De Carthage à Rome, Mariane Catzaras ou la mémoire de la pierre

En ces temps où les confusions identitaires ont pignon sur rue, en ces temps où certains politiques utilisent le populisme pour asseoir leur popularité, l’art doit remettre les pendules à l’heure. Redistribuer les cartes du dialogue et de la compréhension.C’est en septembre que la gigantesque exposition « Carthagem, mythe éternel » a jeté l’ancre au Colisée de Rome. Plus de 400 pièces carthaginoises venues de Tunisie, d’Italie, d’Espagne, du Liban ont été inaugurées par le ministre de la culture.

Une initiative assez exceptionnelle a fait de cet événement un rendez -vous incontournable pour les curieux, les passionnés d’histoire mais aussi pour les milliers de personnes qui se rendent au Colisée tous les jours.
A côté de ces bijoux archéologiques, de ces pièces uniques qui reconstruisent les liens entre Rome et Carthage, la photographie est désormais la bienvenue. C’est au forum impérial dans une petite alcôve de ce parc archéologique que Marianne Catzaras a jeté l’ancre avec ses photographies. L’artiste raconte la ville antique, contourne la ville mythique en s’y plongeant comme une véritable archéologue des mers.

Elle visite, revisite les pierres, les colonnes, les flaques d’eaux où se reflète un arc ou un fronton. Une écriture de la mémoire des hommes se dessinent, leur donnant une identité commune. Une voix intérieure silencieuse et si audible à la fois s’inscrit sur les pierres. L’ambassadeur de Tunisie à Rome Moez Sinaoui n’en est pas à son premier événement culturel. Il est proche des artistes et veut faire de cette année romaine un moment de rencontres entre chercheurs, musiciens, historiens et artistes.

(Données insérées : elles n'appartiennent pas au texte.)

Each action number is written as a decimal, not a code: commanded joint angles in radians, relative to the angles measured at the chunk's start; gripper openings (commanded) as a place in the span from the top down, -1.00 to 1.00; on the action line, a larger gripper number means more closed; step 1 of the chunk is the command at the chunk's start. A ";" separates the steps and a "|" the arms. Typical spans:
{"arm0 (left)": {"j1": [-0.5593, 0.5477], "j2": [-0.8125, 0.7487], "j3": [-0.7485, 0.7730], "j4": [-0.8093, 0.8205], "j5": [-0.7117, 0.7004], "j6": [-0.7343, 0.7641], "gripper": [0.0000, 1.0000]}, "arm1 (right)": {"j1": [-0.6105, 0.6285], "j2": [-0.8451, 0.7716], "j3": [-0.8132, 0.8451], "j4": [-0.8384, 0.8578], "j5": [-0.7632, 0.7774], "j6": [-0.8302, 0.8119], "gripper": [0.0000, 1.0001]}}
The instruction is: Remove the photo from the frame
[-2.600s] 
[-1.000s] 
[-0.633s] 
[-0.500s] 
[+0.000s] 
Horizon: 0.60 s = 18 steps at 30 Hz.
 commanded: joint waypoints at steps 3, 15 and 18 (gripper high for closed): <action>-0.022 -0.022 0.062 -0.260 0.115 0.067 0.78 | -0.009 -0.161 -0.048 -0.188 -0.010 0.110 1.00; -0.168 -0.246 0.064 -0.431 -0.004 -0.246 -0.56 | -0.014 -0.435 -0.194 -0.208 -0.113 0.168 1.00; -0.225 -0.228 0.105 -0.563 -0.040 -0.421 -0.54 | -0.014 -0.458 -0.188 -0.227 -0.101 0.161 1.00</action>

La parole savante, la musique, la danse, l’image s’invitent main dans la main. « l ‘art et la culture en général sont les fondements d’une relation fructueuse, de dialogue, de proximité et de compréhension entre les peuples. Cette exposition archéologique est un appel et un message aux Italiens, mais aussi aux millions de visiteurs du Colisée de Rome faisant de Carthage un idéal méditerranéen. »

Une ville idéale ? Un pays sans frontière, une mer sans naufrage, un voyage vers des horizons meilleurs… C’est sans doute ce que laisse voir les photographies de Marianne Catzaras : le golfe de Carthage et sa cartographie imprécise, indéchiffrable mais reste en même temps un beau flou artistique. On est ici à Carthage mais on est aussi ailleurs. Deplhes, Syracuse …

Marianne Catzaras transforme les lieux les plus marqués en géographie atemporelle. L’essentiel se situe dans la mémoire des hommes. Il faut y aller, écouter et récolter. C’est l’enfant pétrifié qu’il ne faut plus tuer. Les racines des arbres deviennent le parterre sacré des monuments. On se promène dans le Carthage punique, romain mais c’est surtout le détail que capte l’artiste qui interpelle dans la métaphysique de la pierre. Que fait ce visage de femme emmuré ? que vient faire cette vitre cassée au milieu des ruines et de la poussière ? Qui sait peut-être que l’art pourra réunir les hommes ? Osons espérer…

Redonner cette valeur profonde à la culture méditerranéenne, le désir de croire en la diversité et au partage et c’est bien l’hybridité de l’artiste qui nous communiquera ce message d’humanité et d’humanisme, confie la directrice du parc archéologique du Colisée Alfonsina Russso. C’est elle et son équipe qui ne cessent de faire du Colisée de Rome un des endroits les plus visités au monde. Elle a accueilli Carthage avec l’hospitalité des savants et des philosophes. Elle a permis ainsi aux mémoires des hommes de se rencontrer.

Les photographies de Marianne Catzaras où le noir et blanc répondent présent au monde. Une manière sans doute d alerter, de faire prendre conscience de la fragilité et du non oubli des naufragés en Méditerranée. Le noir et blanc poussés dans leurs contrastes à l’extrême nous posent aussi au cœur de l’aventure humaine.
Une exposition à voir et à revoir à Rome. La mémoire des pierres au Colisée de Rome jusqu’au 30 mars 2020. Un livre paraîtra par ailleurs en marge de l’exposition.